- _ACTION ITEM_
Across the listing below, state how many lines hold the string "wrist"; write nothing but that number.
--------------------------------------------------
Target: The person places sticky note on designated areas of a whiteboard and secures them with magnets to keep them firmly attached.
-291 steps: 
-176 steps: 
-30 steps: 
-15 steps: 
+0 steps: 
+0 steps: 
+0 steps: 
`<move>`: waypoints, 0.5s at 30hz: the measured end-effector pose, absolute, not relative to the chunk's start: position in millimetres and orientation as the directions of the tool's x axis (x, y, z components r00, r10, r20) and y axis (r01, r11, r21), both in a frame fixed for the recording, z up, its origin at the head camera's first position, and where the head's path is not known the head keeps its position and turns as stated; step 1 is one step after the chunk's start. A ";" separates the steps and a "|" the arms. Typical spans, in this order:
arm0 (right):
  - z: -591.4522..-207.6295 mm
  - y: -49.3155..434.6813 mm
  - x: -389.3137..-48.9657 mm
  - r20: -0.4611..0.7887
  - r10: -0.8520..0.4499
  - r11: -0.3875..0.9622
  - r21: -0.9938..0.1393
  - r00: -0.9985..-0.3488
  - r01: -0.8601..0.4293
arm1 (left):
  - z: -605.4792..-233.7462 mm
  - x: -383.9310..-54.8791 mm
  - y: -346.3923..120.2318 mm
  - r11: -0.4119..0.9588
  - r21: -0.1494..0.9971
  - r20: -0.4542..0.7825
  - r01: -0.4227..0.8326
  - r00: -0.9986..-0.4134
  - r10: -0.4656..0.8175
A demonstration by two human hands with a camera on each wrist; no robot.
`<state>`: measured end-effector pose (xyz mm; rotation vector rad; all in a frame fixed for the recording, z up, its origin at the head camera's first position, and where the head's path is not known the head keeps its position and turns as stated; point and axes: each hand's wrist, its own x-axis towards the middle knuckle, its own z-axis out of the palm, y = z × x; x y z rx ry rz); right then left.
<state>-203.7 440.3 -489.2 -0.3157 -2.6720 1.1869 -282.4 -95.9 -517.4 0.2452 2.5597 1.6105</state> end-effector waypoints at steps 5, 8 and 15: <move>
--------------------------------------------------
- _EXERCISE SOLUTION_
2